Tu reviens de Sierra Nevada, comment ça s'est passé ?
Ça s'est bien passé. L'équipe a vraiment bien géré là-dessus. On a eu des programmes très adaptés par rapport aux conditions. Ils étaient vraiment à l'écoute de nos retours. C'était ma première vraiment en altitude. Je suis revenu du stage en forme. Je pense que c'est une très bonne chose. J'ai plutôt bien réagi à l'altitude. J'ai bien aimé l'environnement. Franchement, ça a été super.

Comment te sens-tu dans la peau d'un leader ?
Je me sens plutôt bien, confortable. On est co-leaders avec Clément (Berthet), c'est un rôle partagé. L'équipe m'a mis en confiance là-dessus. On ne m'a pas mis trop de pression et je ne m'en mets pas non plus. Il y a une très bonne cohésion dans l'équipe. Il y aura peut-être des opportunités à saisir. Maintenant, on sait que ça va être très compliqué. Mais si jamais il y en a une qui se présente, on la saisira. On verra au jour le jour.

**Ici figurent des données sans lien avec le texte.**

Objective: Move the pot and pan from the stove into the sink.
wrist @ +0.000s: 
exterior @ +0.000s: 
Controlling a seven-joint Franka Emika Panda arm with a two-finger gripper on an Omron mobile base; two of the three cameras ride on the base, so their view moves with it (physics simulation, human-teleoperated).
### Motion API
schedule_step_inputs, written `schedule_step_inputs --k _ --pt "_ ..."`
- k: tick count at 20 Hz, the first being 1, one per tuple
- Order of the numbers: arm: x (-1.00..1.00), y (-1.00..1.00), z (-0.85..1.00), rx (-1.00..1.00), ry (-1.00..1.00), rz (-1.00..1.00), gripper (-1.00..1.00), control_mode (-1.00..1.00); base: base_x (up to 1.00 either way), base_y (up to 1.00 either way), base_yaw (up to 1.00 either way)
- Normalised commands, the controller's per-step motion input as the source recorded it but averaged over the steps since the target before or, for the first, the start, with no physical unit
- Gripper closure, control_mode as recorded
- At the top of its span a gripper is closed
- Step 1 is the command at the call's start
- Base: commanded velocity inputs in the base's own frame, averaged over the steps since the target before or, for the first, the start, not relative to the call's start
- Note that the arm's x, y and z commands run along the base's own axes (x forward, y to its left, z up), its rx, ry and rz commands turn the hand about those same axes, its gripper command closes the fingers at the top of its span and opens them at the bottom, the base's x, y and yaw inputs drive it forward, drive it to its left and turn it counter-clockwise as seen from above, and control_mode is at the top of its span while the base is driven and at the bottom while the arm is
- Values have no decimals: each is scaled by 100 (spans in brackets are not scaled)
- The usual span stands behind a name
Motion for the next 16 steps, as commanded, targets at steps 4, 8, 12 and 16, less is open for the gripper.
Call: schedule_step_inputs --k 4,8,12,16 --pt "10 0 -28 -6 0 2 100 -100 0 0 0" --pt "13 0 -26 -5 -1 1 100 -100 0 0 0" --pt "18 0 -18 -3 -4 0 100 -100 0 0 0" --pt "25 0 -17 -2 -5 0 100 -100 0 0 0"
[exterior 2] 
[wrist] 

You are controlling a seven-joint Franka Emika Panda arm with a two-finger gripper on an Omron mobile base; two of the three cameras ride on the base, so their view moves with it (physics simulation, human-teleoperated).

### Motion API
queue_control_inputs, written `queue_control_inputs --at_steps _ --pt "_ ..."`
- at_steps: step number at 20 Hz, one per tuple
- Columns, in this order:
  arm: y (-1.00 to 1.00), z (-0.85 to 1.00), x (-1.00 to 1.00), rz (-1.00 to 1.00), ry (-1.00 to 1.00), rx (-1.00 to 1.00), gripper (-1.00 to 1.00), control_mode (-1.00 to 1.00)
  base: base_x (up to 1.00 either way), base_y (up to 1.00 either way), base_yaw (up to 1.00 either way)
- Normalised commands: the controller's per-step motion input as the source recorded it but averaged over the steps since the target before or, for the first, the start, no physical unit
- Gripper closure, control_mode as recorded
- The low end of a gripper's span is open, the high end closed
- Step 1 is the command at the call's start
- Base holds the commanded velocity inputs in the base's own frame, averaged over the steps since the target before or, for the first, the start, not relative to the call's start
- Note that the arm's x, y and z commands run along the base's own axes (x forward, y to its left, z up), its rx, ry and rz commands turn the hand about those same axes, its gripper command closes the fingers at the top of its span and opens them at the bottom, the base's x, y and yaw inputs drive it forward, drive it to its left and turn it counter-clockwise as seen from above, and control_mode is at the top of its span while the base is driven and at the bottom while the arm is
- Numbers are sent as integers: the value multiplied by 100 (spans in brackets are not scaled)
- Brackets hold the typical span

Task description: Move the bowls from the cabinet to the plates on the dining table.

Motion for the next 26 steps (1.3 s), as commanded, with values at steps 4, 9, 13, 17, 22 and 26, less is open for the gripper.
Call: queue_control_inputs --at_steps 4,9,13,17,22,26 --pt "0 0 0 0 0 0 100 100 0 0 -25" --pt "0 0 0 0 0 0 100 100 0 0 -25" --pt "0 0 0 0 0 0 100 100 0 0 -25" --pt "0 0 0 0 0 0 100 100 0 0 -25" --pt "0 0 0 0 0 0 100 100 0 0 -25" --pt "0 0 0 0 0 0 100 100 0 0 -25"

Tu as toujours été à l'aise avec les médias mais penses-tu être prêt pour la vague médiatique qui t'attend pendant ces huit prochains jours ? 
Bien sûr, je m'en rends compte. Je pense que ça fait partie du jeu aussi. C'est un bon apprentissage pour moi. Après, je ne le prends pas comme quelque chose d'embêtant. Ça fait partie aussi de l'événement. C'est ça qui est un peu magique. Et après, je pense que je prends pas mal de recul là-dessus. Je ne me prends pas trop la tête. Je suis bien formé et l'équipe me protège, ça ne me pose pas de problèmes. Je vois certains trucs passer de temps en temps. Mais j'ai du travail, je progresse, je suis mon chemin. Ça ne sert à rien de se mettre la pression dès à présent. Il faut plutôt profiter de la chance d'être là et de pouvoir courir contre des gars comme ça.

Il y avait la Classique des Alpes ce samedi après-midi, une épreuve que tu avais remporté il y a un an. Aurais-tu imaginé qu'un an plus tard seulement, tu te retrouverais face à Tadej Pogacar, Jonas Vingegaard ou encore Remco Evenepoel ?
C'est vrai que ça m'aurait paru un peu fou. C'est un rêve. Et aujourd'hui, ça devient réalité. Je pense que si je le disais au Paul d'il y a un an, il aurait des étoiles plein les yeux. Et c'est le cas aujourd'hui. Je vais vraiment profiter de ce moment. C'est pour ça que je suis venu ici. C'est pour prendre de l'expérience, mais aussi pour en prendre plein les yeux et me faire rêver un peu aussi. Mais il y a du chemin.